= Pillar and Ennerdale Fells =

Protected area in Cumbria, England

Pillar and Ennerdale Fells is a Site of Special Scientific Interest (SSSI) in Ennerdale, Cumbria, England. Protected for its biological interest, the site is named after Pillar, which at 892 m is the eighth-highest mountain in the Lake District, and other fells in the same range. The area is 425.25 ha.

==History==
The site was notified in 1991. The site includes Side Wood on the south side of Ennerdale Water, which was formerly part of the adjacent Ennerdale SSSI.

==Ecology==

Side Wood, which rises from Ennerdale Water, is a good example of an upland birch Betula pubescens – sessile oak Quercus petraea woodland. While there are higher woods in the Lake District, Side Wood is important as an example of altitudinal succession. The vegetation changes from "native upland birch-oak woodland at 120 m" on the shores of the lake, through "sub-montane heaths and grasslands to montane heaths along the summit ridge at an altitude of 890 m".

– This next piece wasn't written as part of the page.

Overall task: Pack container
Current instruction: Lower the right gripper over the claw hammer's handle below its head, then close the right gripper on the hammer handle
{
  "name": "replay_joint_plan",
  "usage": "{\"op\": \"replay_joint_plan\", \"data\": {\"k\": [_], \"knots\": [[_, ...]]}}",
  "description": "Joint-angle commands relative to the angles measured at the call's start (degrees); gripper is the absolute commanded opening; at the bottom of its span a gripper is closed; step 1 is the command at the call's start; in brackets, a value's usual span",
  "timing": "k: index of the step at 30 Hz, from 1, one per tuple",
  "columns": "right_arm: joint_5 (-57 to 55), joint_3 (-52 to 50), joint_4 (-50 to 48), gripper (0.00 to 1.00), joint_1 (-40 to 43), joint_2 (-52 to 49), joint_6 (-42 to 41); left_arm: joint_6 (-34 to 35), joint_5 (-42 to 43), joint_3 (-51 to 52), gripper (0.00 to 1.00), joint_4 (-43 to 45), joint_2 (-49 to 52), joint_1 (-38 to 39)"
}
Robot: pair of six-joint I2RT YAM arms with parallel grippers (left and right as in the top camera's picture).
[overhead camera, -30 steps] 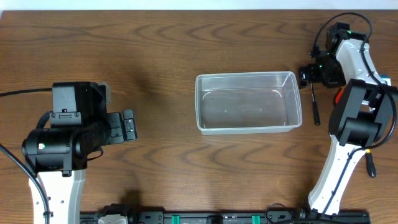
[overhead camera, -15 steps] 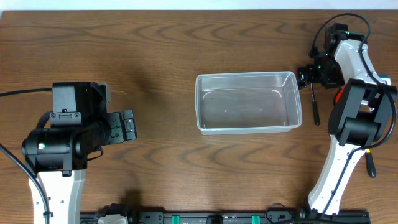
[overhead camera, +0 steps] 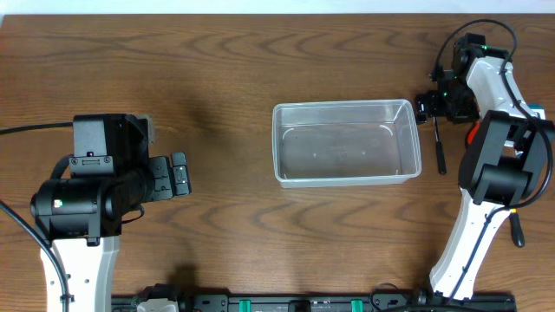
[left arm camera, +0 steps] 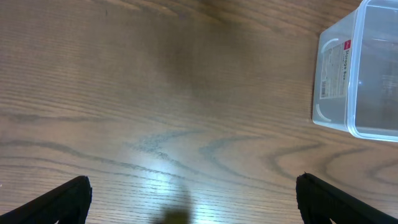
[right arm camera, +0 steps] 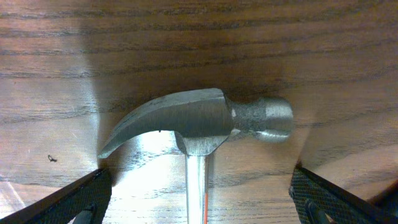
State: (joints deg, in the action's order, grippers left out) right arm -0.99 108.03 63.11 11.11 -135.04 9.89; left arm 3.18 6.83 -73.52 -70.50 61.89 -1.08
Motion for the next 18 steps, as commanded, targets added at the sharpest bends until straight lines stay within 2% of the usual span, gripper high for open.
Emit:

Above the woodland is gently sloping heathland dominated by heather, bell heather and bilberry; the associated grasses are sheep's-fescue, common bent, mat-grass, tormentil and heath bedstraw. Higher up, bilberry and grasses predominate, while on the summit ridge, where the snow lies late, mosses, sedges, lichens and viviparous fescue occur.

The crags of Pillar, away from grazing sheep, are home to a lush, herb-rich upland ledge community of plants. Breeding birds on Pillar and Ennerdale Fells include buzzard, peregrine falcon, merlin, raven, wheatear, whinchat, ring ouzel and red grouse.

Ennerdale is managed as a rewilding project called "Wild Ennerdale", which was established in 2003. The Wild Ennerdale Partnership gives scope for the management of this site holistically at the landscape scale.

==Other measures of protection==
The SSSI is one of ten underpinning a Special Area of Conservation, Lake District High Fells, which was designated in 2005.

== Land ownership ==
Two major landowners own land within Pillar and Ennerdale Fells SSSI; National Trust and Forestry Commission. The section owned by Forestry Commission is east of Iron Crag.